Esto es aún más sorprendente cuando consideramos que las Iglesias a las que Pablo escribió tenían muchos miembros gentiles de trasfondo politeísta, que anteriormente habían adorado a numerosos dioses. Las epístolas de Pablo no registran ningún intento por su parte de explicar la Trinidad o al Espíritu Santo como una persona divina igual a Dios el Padre y a Jesucristo. 

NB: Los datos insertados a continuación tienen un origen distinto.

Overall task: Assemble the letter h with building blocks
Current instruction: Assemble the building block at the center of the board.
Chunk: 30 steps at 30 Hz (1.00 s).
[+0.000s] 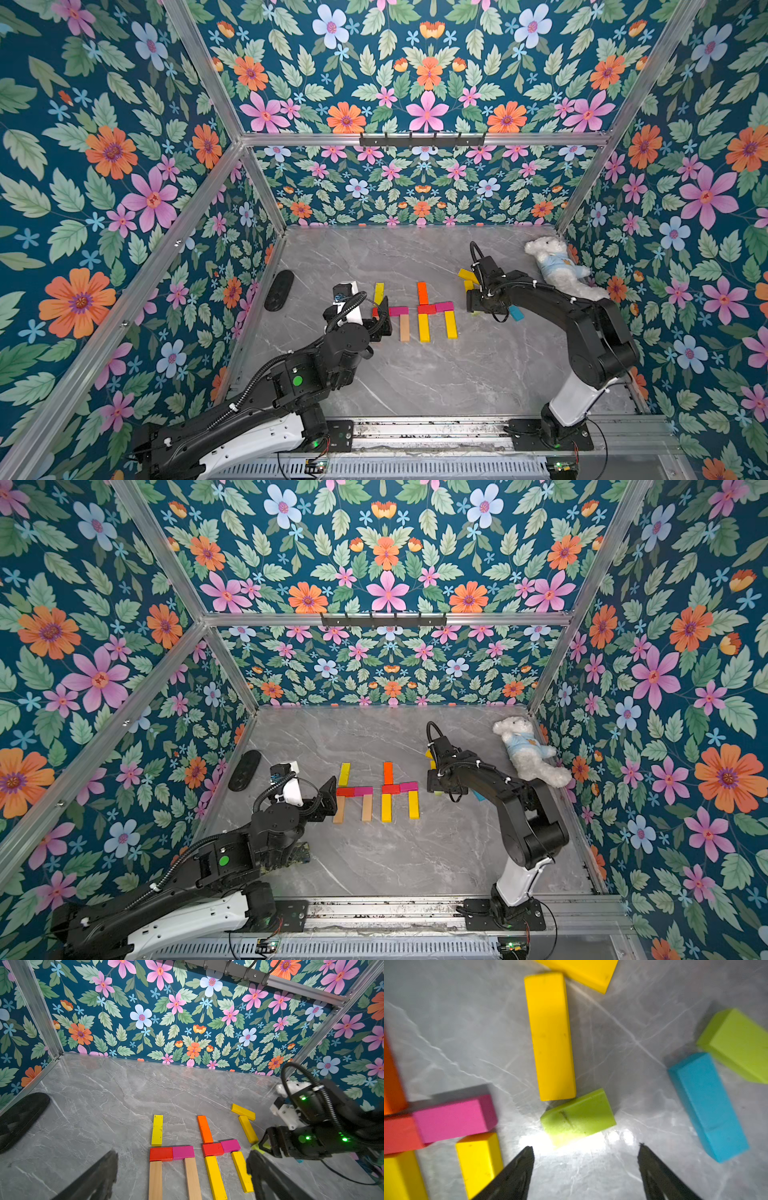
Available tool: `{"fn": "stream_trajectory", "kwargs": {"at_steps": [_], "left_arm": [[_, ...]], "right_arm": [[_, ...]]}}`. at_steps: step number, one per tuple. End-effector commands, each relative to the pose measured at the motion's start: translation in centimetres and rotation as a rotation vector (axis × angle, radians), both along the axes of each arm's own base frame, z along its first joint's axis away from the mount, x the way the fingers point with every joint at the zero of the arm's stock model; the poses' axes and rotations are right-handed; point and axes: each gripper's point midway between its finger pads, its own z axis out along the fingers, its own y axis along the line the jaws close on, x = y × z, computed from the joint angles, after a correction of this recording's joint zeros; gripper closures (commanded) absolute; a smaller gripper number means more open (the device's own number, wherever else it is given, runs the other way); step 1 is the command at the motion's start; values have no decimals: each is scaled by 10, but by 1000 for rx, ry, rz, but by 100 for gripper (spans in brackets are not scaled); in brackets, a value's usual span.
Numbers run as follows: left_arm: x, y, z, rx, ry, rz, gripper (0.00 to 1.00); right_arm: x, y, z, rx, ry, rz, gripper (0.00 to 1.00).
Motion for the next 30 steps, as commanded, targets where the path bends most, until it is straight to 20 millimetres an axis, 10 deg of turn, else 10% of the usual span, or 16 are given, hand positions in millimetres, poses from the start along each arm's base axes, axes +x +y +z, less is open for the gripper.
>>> {"fn": "stream_trajectory", "kwargs": {"at_steps": [1, 10, 15, 24, 30], "left_arm": [[0, 2, 5, -18, -11, 10, 1], [0, -1, 4, -18, -7, -3, 1], [-1, 6, 4, -23, -11, 16, 1], [0, 5, 3, -21, -14, 16, 1], [-1, 5, 4, -26, -15, 15, 1]], "right_arm": [[-2, -38, 3, 13, 22, -180, 19], [13, -99, -4, 136, 45, -429, 18], [2, -60, 17, 60, -20, -251, 25], [-42, -21, -20, 28, 44, -141, 66], [-39, 2, -33, 18, 74, -85, 73]]}}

En los escritos de Pablo, solo en 2 Corintios 13:14 se menciona al Espíritu Santo junto con Dios el Padre y Jesucristo, y allí solo se habla de nuestra "comunión del Espíritu Santo" (Nueva Versión Internacional) con Dios y Cristo (ver 1 Juan 1:3). 

El apóstol Pablo afirma claramente que "para nosotros, sin embargo, solo hay un Dios, el Padre, del cual proceden todas las cosas... y un solo Señor, Jesucristo..." (1 Corintios 8:6). Él no hace mención del Espíritu Santo como una persona divina.